### Collection entries
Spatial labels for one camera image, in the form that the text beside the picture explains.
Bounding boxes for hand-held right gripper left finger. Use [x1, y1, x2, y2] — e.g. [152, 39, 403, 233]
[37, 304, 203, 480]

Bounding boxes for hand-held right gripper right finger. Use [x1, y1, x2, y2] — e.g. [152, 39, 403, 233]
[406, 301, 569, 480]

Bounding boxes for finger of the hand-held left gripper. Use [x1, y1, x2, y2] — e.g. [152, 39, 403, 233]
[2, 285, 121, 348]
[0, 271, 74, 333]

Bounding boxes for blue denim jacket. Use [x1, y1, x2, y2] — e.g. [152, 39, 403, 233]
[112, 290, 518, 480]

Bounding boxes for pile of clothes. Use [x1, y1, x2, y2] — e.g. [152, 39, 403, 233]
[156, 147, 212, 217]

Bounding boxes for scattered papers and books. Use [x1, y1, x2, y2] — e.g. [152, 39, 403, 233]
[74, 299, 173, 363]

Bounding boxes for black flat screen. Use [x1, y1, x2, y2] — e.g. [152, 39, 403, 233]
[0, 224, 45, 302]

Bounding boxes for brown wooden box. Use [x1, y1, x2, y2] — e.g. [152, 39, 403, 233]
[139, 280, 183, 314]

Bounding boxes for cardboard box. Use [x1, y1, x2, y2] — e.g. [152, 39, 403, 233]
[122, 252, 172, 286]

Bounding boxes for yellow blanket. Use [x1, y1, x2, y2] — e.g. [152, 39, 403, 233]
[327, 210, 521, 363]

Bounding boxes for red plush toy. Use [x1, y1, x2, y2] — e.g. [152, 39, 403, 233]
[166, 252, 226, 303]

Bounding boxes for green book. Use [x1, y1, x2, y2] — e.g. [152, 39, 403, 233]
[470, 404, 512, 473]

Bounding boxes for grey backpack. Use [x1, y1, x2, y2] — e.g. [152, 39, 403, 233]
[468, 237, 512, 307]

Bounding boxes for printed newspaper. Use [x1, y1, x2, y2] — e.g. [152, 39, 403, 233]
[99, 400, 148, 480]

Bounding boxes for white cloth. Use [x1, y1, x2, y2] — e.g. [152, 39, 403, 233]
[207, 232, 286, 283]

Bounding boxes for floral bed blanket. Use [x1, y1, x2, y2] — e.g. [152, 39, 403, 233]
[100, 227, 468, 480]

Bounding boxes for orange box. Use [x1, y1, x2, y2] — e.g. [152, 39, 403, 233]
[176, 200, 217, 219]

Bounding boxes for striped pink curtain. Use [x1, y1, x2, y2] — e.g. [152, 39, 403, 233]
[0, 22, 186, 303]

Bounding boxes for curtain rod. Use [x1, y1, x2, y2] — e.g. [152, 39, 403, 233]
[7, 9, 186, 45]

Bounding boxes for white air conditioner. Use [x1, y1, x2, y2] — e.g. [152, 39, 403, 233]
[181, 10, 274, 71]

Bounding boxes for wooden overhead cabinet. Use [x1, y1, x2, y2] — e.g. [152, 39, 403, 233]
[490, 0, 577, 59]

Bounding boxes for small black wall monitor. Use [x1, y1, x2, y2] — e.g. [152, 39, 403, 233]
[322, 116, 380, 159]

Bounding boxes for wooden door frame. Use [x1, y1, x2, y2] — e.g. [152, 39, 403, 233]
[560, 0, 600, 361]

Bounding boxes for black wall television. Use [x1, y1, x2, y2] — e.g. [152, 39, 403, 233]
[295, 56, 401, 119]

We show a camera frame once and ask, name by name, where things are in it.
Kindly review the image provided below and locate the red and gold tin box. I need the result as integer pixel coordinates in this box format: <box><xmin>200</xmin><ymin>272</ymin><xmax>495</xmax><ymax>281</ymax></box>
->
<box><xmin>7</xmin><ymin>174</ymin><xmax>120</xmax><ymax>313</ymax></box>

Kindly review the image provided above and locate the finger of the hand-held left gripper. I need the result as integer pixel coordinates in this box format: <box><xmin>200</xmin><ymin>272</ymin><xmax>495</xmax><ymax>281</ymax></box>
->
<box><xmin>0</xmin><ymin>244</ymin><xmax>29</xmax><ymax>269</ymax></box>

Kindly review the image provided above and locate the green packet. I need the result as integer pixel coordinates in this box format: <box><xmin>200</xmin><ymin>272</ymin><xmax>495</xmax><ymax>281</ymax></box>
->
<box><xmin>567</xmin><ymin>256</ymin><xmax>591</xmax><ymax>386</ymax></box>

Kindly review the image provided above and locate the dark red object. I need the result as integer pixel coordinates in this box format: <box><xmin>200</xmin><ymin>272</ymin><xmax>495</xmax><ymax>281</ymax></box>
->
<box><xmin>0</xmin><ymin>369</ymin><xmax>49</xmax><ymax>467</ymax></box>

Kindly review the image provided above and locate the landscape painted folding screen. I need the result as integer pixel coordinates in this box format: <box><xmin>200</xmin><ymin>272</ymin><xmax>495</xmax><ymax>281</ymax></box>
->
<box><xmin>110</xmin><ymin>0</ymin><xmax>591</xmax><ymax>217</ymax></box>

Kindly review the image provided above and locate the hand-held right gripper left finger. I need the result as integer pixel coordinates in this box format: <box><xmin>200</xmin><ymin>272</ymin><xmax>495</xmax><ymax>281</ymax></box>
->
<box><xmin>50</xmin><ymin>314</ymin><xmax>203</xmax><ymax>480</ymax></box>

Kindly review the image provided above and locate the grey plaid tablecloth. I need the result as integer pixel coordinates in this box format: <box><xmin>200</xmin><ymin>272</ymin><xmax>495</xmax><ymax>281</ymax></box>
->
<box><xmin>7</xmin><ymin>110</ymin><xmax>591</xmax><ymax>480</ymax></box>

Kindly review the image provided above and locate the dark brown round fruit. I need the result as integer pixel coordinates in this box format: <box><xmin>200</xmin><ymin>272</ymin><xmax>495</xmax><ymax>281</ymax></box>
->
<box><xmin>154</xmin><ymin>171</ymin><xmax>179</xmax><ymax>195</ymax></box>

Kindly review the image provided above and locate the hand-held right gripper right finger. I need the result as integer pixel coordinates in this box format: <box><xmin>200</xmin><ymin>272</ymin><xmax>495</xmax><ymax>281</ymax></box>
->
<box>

### Exercise
All lines in the data that contain the word "dark" should be copied.

### Task output
Kindly review the image provided above and locate the dark red object. I need the result as integer pixel coordinates in this box format: <box><xmin>200</xmin><ymin>272</ymin><xmax>495</xmax><ymax>281</ymax></box>
Kindly review the image provided above and locate the dark brown round fruit. I need the result as integer pixel coordinates in this box format: <box><xmin>200</xmin><ymin>272</ymin><xmax>495</xmax><ymax>281</ymax></box>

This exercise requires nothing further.